• [Description of the task]:
The data below should be duplicated in full, unchanged.

===

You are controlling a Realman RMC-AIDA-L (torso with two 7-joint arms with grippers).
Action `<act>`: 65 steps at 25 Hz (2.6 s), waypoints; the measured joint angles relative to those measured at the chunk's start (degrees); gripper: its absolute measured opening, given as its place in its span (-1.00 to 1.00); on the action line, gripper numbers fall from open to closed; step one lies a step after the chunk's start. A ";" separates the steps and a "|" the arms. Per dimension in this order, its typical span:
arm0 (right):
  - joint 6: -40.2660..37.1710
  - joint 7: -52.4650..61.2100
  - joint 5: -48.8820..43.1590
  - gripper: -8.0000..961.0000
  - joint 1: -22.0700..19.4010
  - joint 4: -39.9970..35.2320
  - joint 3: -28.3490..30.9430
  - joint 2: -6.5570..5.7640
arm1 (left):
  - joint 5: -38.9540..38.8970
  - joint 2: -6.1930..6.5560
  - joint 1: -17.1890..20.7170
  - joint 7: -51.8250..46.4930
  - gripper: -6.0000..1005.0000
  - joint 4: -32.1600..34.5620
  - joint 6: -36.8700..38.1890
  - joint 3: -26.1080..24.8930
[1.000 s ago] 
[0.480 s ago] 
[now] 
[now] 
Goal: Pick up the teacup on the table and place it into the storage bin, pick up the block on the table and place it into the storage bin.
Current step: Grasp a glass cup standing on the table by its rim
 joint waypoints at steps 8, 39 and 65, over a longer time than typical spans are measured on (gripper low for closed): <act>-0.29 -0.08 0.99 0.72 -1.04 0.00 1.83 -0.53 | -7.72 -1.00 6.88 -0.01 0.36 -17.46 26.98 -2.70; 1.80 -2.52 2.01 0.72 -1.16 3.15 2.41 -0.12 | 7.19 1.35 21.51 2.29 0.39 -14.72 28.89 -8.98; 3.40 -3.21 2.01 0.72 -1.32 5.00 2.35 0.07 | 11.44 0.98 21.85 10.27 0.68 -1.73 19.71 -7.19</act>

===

• [Output for this task]:
You are controlling a Realman RMC-AIDA-L (torso with two 7-joint arms with grippers).
Action `<act>`: 65 steps at 25 Hz (2.6 s), waypoints; the measured joint angles relative to those measured at the chunk's start (degrees); gripper: its absolute measured opening, given as its place in its span (-1.00 to 1.00); on the action line, gripper numbers fall from open to closed; step one lies a step after the chunk's start. A ";" separates the steps and a "|" the arms. Per dimension in this order, its typical span:
arm0 (right):
  - joint 6: -40.2660..37.1710
  - joint 7: -52.4650..61.2100
  - joint 5: -48.8820..43.1590
  - gripper: -8.0000..961.0000
  - joint 1: -22.0700..19.4010
  - joint 4: -39.9970..35.2320
  - joint 3: -28.3490..30.9430
  - joint 2: -6.5570..5.7640
arm1 (left):
  - joint 5: -38.9540..38.8970
  - joint 2: -6.1930..6.5560
  - joint 1: -17.1890..20.7170
  - joint 7: -51.8250..46.4930
  - gripper: -6.0000..1005.0000
  - joint 4: -32.1600..34.5620
  - joint 6: -36.8700..38.1890
  - joint 3: -26.1080..24.8930
[1.000 s ago] 
[0.480 s ago] 
[now] 
[now] 
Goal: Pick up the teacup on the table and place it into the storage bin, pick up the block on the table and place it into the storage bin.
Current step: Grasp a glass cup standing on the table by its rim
 joint waypoints at steps 8, 39 and 65, over a longer time than typical spans are measured on (gripper low for closed): <act>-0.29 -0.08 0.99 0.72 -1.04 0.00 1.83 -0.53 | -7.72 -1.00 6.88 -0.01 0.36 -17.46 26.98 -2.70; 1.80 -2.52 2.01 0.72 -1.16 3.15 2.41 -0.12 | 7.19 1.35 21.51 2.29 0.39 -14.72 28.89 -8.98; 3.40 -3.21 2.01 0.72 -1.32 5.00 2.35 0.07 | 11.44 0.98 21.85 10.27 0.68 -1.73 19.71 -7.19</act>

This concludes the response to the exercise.